PROBLEM:
Please copy every line with the string "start" from the entries below.

STUDY MATERIAL:
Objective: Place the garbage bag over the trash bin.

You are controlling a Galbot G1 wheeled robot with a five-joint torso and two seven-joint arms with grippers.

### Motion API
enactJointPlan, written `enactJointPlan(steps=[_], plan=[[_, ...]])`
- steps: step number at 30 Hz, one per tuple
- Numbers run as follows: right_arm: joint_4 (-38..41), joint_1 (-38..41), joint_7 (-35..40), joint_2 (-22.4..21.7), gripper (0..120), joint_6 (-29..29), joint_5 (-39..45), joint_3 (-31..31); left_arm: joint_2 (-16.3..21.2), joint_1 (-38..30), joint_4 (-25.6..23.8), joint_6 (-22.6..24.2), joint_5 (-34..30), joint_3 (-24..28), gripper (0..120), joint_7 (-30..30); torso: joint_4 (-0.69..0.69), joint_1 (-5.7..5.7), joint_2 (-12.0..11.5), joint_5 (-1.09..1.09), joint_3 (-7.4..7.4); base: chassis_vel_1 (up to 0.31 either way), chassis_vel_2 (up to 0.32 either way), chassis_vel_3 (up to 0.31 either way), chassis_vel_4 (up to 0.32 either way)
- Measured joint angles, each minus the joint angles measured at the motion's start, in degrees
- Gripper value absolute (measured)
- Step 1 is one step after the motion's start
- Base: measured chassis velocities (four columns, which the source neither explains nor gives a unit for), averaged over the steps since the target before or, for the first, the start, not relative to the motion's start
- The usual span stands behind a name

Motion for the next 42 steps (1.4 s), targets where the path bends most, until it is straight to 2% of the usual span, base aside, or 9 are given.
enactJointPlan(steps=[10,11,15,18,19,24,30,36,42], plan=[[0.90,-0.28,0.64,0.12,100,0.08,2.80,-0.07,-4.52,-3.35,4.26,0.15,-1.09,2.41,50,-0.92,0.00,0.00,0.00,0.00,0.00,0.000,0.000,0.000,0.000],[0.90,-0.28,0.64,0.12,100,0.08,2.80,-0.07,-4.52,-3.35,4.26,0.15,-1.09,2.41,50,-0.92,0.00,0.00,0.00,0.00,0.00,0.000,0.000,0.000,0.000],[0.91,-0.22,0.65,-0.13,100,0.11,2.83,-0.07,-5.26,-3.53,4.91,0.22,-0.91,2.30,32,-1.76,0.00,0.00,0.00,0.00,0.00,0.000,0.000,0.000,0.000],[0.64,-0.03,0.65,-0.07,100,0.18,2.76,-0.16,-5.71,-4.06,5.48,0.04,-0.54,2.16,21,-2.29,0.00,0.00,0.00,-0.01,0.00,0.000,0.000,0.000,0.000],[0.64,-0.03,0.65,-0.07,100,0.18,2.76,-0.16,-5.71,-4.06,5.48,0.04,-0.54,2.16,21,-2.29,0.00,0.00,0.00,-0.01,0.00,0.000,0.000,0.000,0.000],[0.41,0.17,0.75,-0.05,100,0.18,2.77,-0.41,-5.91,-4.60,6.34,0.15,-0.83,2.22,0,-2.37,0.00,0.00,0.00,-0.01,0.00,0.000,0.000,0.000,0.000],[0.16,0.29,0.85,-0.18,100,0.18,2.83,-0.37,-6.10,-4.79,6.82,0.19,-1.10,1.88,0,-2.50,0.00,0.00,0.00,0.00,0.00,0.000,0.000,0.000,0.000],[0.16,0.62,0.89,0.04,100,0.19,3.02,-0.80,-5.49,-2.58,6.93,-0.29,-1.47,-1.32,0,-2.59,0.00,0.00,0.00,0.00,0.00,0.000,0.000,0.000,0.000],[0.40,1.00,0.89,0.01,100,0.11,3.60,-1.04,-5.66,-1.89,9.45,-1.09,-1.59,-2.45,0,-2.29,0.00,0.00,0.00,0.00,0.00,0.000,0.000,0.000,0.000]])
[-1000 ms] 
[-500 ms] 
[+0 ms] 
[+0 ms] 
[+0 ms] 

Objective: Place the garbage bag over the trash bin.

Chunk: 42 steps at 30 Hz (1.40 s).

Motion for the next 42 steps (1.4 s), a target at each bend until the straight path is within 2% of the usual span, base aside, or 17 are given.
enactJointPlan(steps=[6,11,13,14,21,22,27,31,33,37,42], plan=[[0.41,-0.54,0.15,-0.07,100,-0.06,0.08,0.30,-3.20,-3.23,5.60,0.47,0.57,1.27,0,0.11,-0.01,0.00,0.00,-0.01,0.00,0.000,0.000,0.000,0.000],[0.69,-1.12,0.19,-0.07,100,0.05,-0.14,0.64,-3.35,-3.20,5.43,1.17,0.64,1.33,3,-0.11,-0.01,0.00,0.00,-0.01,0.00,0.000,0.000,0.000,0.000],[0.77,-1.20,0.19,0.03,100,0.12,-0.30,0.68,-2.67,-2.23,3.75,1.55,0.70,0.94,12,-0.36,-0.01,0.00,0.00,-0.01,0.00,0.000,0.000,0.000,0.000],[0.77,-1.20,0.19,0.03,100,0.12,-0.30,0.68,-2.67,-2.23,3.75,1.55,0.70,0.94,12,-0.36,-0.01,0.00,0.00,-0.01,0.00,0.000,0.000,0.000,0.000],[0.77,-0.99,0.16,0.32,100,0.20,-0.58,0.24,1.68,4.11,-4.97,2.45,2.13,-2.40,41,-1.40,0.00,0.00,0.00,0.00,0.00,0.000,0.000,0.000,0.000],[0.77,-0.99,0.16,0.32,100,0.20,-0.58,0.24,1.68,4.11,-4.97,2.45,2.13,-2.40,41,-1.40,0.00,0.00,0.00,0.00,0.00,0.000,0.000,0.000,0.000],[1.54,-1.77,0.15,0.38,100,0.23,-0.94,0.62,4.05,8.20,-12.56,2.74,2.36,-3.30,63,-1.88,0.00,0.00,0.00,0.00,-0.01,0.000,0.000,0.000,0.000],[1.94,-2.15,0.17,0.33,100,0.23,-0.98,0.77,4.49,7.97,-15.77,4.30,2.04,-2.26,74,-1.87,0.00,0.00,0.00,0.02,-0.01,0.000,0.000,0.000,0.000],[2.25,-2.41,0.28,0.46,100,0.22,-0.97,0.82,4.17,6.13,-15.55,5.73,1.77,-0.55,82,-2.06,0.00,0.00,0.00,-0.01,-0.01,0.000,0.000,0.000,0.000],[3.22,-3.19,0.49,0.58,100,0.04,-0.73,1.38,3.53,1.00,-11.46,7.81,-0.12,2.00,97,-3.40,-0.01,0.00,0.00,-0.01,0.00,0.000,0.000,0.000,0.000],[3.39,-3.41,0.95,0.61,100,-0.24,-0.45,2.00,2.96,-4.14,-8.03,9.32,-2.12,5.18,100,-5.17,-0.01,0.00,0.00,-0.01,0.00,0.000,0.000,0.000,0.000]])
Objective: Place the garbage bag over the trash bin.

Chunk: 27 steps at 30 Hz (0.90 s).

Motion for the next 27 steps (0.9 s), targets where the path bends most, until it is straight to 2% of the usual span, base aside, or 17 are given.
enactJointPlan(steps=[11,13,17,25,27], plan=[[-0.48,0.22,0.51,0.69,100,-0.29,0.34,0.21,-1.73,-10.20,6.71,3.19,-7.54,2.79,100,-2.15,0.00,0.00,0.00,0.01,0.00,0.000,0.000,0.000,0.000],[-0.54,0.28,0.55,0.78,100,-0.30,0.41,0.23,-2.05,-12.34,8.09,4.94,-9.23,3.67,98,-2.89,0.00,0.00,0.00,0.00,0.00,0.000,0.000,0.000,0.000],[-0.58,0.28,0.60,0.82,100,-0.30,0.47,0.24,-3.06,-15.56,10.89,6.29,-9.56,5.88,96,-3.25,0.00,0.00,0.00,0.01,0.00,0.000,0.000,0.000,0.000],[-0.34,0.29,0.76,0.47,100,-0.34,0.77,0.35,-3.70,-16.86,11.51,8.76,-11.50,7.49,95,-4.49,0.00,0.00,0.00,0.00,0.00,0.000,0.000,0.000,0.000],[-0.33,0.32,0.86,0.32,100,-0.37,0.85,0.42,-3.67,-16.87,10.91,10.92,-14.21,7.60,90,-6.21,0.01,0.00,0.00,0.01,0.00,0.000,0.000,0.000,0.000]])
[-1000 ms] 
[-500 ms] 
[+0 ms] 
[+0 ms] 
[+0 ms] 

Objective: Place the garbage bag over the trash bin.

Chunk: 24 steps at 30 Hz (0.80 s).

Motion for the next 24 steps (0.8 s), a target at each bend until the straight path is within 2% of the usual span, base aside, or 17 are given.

RESPONSE AREA:
- Measured joint angles, each minus the joint angles measured at the motion's start, in degrees
- Step 1 is one step after the motion's start
- Base: measured chassis velocities (four columns, which the source neither explains nor gives a unit for), averaged over the steps since the target before or, for the first, the start, not relative to the motion's start

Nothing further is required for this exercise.